Organizations that integrate data into their decision-making processes will adapt faster and more effectively than those that rely on instinct or inertia. Analytics becomes a stabilizing force, offering clarity amid volatility.
Data reduces the cognitive load on decision-makers and supports objectivity in fast-changing environments. Whether planning new initiatives or adjusting existing campaigns, analytics ensures that actions are rooted in facts rather than assumptions.
Organizations that use data to identify pain points, assess marketing readiness, and involve subject matter experts in decision-making will build more resilient operations.
Efficiency in analytics does not come from cutting corners. It comes from thoughtful leadership, strategic tooling, and a commitment to high-value work. Sharon Flynn’s EARTH framework offers a practical roadmap for analytics leaders looking to scale their impact while maintaining team health and data quality.
In times of economic pressure and rapid change, data becomes more than a reporting tool—it becomes a strategic advantage.
The EARTH framework stands for Empathy, Automate, Relentless, Transparency, and Harmony. It helps analytics leaders structure teams that are focused, efficient, and aligned with organizational goals.

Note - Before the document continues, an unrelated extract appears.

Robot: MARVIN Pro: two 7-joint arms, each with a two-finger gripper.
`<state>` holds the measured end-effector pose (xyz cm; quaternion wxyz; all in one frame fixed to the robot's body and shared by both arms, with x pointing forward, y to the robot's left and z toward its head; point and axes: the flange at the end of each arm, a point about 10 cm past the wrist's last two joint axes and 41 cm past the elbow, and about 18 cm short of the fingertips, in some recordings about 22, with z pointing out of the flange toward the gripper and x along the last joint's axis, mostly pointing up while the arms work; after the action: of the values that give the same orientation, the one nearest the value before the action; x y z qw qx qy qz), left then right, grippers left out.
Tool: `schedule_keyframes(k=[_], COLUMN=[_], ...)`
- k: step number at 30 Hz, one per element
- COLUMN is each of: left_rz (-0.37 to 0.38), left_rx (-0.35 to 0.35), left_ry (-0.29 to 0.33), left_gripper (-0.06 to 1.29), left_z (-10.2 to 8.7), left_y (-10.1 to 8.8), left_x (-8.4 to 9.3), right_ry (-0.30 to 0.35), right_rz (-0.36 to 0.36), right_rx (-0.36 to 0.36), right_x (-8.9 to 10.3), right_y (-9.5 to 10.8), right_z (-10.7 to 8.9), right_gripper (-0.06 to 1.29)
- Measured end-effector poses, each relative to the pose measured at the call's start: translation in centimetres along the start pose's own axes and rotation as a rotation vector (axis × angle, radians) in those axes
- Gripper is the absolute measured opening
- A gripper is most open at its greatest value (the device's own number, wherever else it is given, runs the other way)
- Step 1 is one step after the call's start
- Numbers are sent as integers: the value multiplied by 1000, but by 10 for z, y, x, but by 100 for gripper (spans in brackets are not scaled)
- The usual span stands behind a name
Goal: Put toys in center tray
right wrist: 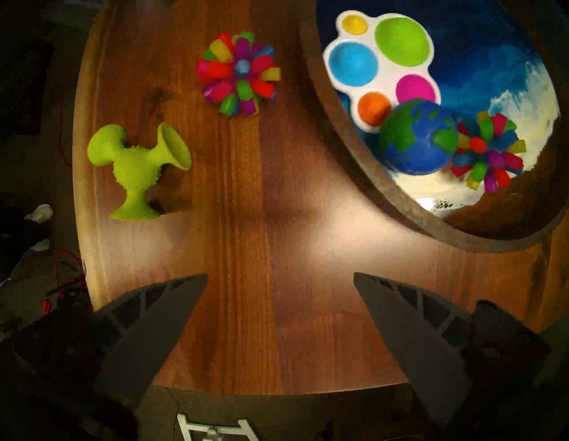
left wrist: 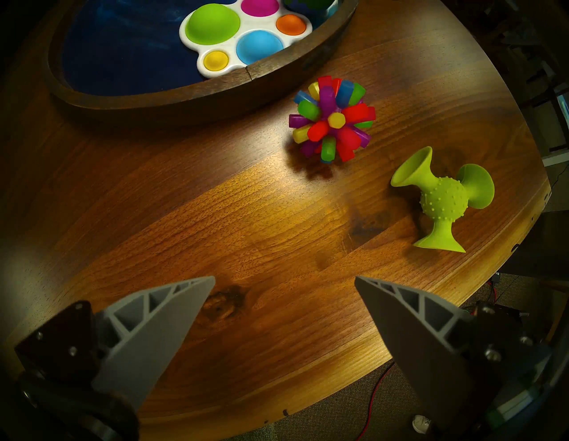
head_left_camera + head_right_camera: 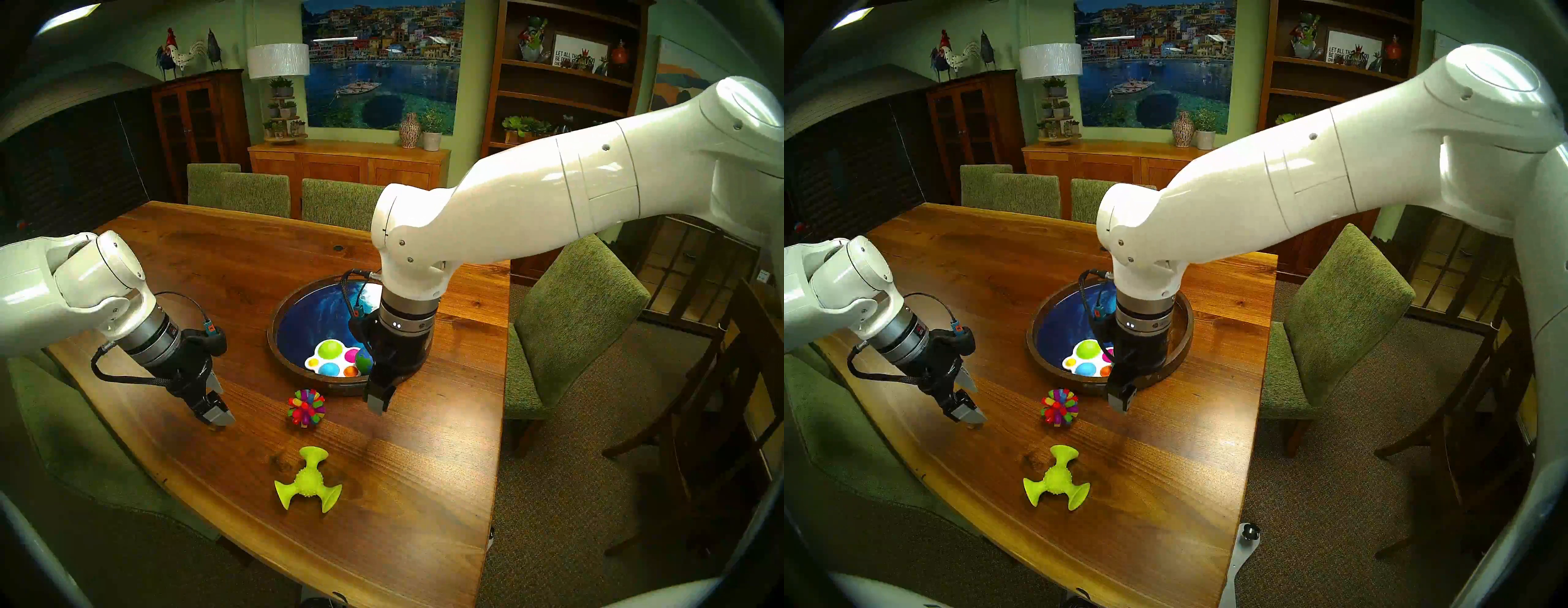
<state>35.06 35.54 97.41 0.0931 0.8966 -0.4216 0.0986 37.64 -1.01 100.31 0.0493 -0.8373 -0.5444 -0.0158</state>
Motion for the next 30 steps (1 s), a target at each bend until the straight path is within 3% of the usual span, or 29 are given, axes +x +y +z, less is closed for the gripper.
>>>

Automation frees up time for analysts to focus on insights rather than manual tasks like copying and cleaning data. By streamlining repetitive work, teams can operate more strategically and scale their impact.
Ad hoc requests often point to gaps in regular reporting or dashboard usability. Addressing the root cause helps reduce reactive work and allows teams to focus on analysis that drives business value.
Transparency builds trust by showing how metrics are calculated and why certain methods are used. This makes the analytics team a partner in strategy rather than a reactive service function.
In periods of disruption, traditional benchmarks often break down. Analytics helps organizations stay agile, evaluate real-time performance, and make grounded decisions in the absence of historical comparisons.